= Beginning of Section =

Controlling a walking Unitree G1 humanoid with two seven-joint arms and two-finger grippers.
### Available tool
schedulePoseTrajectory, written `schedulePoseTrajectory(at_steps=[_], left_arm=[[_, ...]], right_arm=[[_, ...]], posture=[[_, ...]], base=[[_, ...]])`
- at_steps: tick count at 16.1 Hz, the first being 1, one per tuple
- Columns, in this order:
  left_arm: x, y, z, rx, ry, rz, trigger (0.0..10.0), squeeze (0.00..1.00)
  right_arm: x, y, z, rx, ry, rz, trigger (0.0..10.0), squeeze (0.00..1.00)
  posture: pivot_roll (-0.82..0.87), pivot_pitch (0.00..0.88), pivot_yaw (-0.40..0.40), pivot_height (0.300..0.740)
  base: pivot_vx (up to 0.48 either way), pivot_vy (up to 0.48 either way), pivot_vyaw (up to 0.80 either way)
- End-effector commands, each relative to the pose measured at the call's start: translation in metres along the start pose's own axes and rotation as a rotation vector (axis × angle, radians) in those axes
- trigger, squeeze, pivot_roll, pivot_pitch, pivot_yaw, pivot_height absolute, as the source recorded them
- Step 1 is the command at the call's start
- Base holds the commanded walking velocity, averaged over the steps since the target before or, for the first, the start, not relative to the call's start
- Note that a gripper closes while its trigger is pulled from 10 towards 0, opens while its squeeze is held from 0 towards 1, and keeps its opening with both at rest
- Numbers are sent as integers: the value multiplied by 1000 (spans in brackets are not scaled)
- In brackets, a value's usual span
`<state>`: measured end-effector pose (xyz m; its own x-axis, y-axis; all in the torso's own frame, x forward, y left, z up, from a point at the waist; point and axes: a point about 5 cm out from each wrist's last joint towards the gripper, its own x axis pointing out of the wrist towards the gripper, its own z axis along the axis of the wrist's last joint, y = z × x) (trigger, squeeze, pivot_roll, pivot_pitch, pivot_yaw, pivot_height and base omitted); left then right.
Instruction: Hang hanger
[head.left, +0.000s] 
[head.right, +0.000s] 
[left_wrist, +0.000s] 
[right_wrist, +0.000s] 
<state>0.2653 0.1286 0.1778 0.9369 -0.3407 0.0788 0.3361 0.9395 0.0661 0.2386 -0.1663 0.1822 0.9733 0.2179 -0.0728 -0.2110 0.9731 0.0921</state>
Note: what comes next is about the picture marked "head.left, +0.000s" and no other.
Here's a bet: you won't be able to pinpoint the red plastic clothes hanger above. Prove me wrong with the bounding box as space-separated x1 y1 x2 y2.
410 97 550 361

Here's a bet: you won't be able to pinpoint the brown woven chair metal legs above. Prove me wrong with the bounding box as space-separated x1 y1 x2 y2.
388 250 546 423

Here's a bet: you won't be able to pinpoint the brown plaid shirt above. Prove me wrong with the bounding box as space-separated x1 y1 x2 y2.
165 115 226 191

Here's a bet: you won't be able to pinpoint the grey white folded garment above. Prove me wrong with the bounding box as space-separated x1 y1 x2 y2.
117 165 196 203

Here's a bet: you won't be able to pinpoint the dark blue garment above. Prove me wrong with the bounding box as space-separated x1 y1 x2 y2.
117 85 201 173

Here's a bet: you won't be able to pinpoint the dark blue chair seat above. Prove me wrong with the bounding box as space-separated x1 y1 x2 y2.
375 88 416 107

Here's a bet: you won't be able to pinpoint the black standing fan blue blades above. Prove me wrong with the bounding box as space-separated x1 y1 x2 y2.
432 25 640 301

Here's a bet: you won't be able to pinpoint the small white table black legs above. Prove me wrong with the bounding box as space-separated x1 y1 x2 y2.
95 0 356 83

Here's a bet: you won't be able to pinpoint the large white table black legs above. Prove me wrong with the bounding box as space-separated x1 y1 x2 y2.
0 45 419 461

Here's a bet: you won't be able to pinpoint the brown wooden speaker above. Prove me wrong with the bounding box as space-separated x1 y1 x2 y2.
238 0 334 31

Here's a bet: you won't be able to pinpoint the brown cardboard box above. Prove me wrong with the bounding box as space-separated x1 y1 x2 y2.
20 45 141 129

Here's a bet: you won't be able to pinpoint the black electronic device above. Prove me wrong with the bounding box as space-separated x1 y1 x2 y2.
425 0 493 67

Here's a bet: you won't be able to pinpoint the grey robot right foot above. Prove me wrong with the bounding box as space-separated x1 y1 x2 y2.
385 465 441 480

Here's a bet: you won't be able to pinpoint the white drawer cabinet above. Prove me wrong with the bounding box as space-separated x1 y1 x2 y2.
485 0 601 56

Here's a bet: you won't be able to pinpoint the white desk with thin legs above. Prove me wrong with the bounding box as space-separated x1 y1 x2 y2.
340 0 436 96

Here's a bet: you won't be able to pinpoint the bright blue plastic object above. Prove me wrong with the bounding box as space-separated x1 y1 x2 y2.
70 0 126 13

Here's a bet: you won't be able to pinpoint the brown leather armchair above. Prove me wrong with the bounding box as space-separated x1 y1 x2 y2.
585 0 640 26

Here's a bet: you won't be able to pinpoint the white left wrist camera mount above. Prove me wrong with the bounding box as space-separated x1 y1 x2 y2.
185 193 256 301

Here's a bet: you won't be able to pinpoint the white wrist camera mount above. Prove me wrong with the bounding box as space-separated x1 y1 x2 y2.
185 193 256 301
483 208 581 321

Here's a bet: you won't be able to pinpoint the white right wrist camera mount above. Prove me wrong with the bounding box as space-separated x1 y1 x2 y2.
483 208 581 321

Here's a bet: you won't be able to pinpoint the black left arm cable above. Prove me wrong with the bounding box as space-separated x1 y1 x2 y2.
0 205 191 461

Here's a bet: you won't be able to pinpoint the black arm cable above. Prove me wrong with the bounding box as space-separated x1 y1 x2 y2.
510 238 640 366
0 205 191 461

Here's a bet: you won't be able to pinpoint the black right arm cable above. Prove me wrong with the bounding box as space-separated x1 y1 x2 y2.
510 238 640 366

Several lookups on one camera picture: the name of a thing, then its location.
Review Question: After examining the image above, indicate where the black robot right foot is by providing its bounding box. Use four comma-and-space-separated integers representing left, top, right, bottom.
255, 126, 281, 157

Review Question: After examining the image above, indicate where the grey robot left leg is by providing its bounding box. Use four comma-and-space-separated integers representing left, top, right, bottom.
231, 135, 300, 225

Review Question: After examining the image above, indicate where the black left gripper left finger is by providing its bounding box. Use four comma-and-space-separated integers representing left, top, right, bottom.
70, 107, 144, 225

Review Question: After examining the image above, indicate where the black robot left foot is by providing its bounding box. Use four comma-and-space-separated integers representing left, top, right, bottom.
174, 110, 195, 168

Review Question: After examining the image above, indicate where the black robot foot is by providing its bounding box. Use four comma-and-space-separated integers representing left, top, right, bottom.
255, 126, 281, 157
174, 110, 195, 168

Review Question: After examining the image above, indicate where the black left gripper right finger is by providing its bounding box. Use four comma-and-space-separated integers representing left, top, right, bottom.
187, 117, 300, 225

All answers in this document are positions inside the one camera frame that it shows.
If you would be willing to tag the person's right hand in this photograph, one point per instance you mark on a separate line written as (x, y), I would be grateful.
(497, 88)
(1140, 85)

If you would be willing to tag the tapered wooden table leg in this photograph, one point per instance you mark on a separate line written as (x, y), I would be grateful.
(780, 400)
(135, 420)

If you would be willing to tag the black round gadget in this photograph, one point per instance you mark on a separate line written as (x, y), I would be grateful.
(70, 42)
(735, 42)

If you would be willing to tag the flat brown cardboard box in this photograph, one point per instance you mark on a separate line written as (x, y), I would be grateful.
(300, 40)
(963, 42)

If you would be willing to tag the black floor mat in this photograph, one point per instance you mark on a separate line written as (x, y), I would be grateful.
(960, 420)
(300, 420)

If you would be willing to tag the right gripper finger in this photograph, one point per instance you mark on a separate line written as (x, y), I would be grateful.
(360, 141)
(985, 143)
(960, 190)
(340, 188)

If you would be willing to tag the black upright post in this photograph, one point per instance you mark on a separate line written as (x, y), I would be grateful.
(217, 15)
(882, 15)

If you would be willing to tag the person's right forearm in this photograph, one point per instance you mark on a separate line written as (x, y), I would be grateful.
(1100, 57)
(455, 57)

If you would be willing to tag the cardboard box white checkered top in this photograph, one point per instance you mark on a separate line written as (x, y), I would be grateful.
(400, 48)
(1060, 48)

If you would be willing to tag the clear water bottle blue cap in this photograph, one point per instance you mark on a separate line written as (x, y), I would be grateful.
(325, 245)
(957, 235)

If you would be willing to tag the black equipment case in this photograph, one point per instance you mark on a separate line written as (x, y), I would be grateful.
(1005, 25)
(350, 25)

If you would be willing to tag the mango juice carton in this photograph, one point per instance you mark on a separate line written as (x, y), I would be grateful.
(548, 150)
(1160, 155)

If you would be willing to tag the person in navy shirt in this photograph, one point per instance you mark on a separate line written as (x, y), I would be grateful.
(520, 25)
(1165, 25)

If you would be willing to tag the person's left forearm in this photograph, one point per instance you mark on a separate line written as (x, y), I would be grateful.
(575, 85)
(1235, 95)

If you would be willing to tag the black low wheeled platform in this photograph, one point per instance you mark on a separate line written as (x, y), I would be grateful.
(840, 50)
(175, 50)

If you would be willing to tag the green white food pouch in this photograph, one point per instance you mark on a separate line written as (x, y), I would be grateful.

= End of Section =

→ **INSTRUCTIONS FOR THE TASK**
Your task is to reproduce the entries exactly, starting at the first line and ending with the line containing "- In brackets, a value's usual span".

→ **RESPONSE TO THIS EXERCISE**
Controlling a walking Unitree G1 humanoid with two seven-joint arms and two-finger grippers.
### Available tool
schedulePoseTrajectory, written `schedulePoseTrajectory(at_steps=[_], left_arm=[[_, ...]], right_arm=[[_, ...]], posture=[[_, ...]], base=[[_, ...]])`
- at_steps: tick count at 16.1 Hz, the first being 1, one per tuple
- Columns, in this order:
  left_arm: x, y, z, rx, ry, rz, trigger (0.0..10.0), squeeze (0.00..1.00)
  right_arm: x, y, z, rx, ry, rz, trigger (0.0..10.0), squeeze (0.00..1.00)
  posture: pivot_roll (-0.82..0.87), pivot_pitch (0.00..0.88), pivot_yaw (-0.40..0.40), pivot_height (0.300..0.740)
  base: pivot_vx (up to 0.48 either way), pivot_vy (up to 0.48 either way), pivot_vyaw (up to 0.80 either way)
- End-effector commands, each relative to the pose measured at the call's start: translation in metres along the start pose's own axes and rotation as a rotation vector (axis × angle, radians) in those axes
- trigger, squeeze, pivot_roll, pivot_pitch, pivot_yaw, pivot_height absolute, as the source recorded them
- Step 1 is the command at the call's start
- Base holds the commanded walking velocity, averaged over the steps since the target before or, for the first, the start, not relative to the call's start
- Note that a gripper closes while its trigger is pulled from 10 towards 0, opens while its squeeze is held from 0 towards 1, and keeps its opening with both at rest
- Numbers are sent as integers: the value multiplied by 1000 (spans in brackets are not scaled)
- In brackets, a value's usual span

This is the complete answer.